From the first line to the last, restate the material word for word, omitting pictures.

===============

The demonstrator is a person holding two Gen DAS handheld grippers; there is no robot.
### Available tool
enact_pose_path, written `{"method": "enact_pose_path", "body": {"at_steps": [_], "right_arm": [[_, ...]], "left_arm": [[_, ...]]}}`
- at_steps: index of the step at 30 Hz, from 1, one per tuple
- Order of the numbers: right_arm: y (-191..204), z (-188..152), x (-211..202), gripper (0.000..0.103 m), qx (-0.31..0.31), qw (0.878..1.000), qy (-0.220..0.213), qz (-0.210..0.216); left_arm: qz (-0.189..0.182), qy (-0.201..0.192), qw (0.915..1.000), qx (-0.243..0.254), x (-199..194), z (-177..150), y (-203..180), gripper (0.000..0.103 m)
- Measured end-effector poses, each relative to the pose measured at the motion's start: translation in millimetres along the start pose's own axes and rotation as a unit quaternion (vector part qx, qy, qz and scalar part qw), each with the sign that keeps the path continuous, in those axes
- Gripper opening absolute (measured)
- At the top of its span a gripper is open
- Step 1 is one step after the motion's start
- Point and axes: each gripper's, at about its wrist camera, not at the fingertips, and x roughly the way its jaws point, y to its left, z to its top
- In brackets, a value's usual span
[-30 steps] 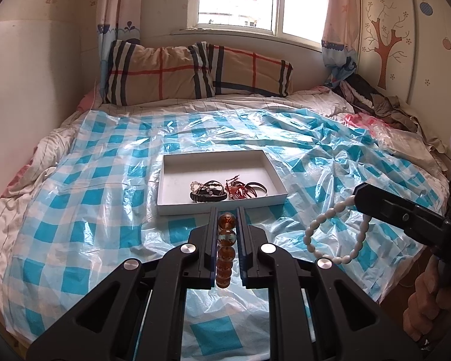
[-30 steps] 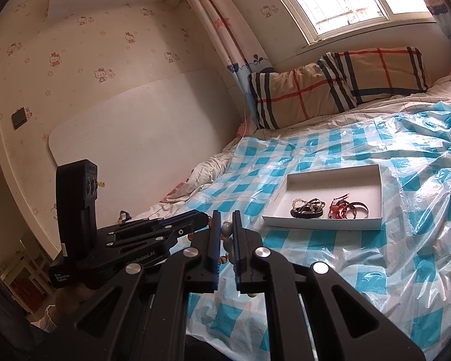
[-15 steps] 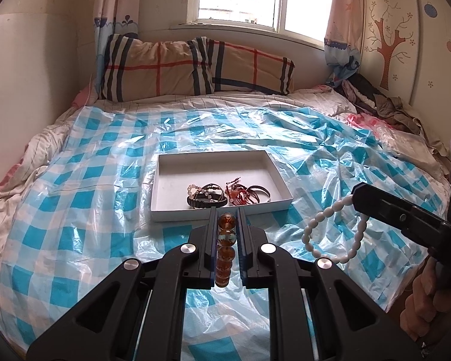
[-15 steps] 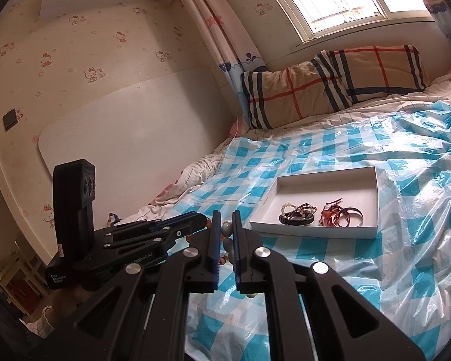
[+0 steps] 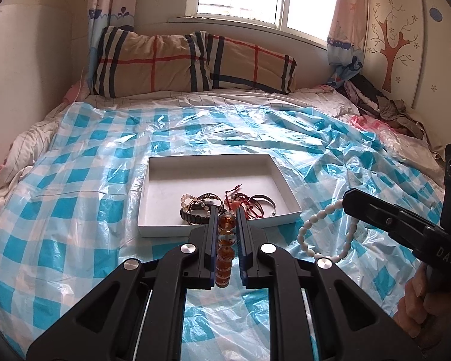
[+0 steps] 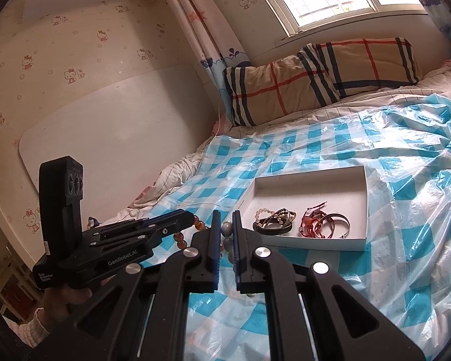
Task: Organize jewelry
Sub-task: 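Lift both held bracelets and carry them over the white tray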
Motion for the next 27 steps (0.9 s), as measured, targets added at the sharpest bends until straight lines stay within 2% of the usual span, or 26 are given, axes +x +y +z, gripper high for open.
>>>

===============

> _Result of this task_
The demonstrator is a person holding two Gen DAS handheld grippers; there is no robot.
### Available tool
enact_pose_path, written `{"method": "enact_pose_path", "body": {"at_steps": [_], "right_arm": [[_, ...]], "left_arm": [[_, ...]]}}`
- at_steps: index of the step at 30 Hz, from 1, one per tuple
- Order of the numbers: right_arm: y (-191..204), z (-188..152), x (-211..202), gripper (0.000..0.103 m), qx (-0.31..0.31), qw (0.878..1.000), qy (-0.220..0.213), qz (-0.210..0.216); left_arm: qz (-0.189..0.182), qy (-0.201..0.192), qw (0.915..1.000), qx (-0.243..0.254), x (-199..194), z (-177..150), y (-203..180), gripper (0.000..0.103 m)
- Measured end-effector poses, each relative to the pose measured at the motion's start: translation in millimetres along the start pose's own axes and rotation as a unit quaternion (vector part qx, qy, qz and scalar part qw), each with the sign that keeps the path continuous, in those axes
- Gripper opening absolute (measured)
- At the top of its span a gripper is open
- Step 1 is one step after the motion's start
- Point and axes: each gripper's, at about its wrist camera, not at the fingertips, and x roughly the way its jaws point, y to its left, z to its top
- In brackets, a value's usual span
[-30 steps] 
[-30 steps] 
[-15 steps] 
[-15 steps] 
[+0 steps] 
[+0 steps] 
Task: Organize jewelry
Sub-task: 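Lift both held bracelets and carry them over the white tray
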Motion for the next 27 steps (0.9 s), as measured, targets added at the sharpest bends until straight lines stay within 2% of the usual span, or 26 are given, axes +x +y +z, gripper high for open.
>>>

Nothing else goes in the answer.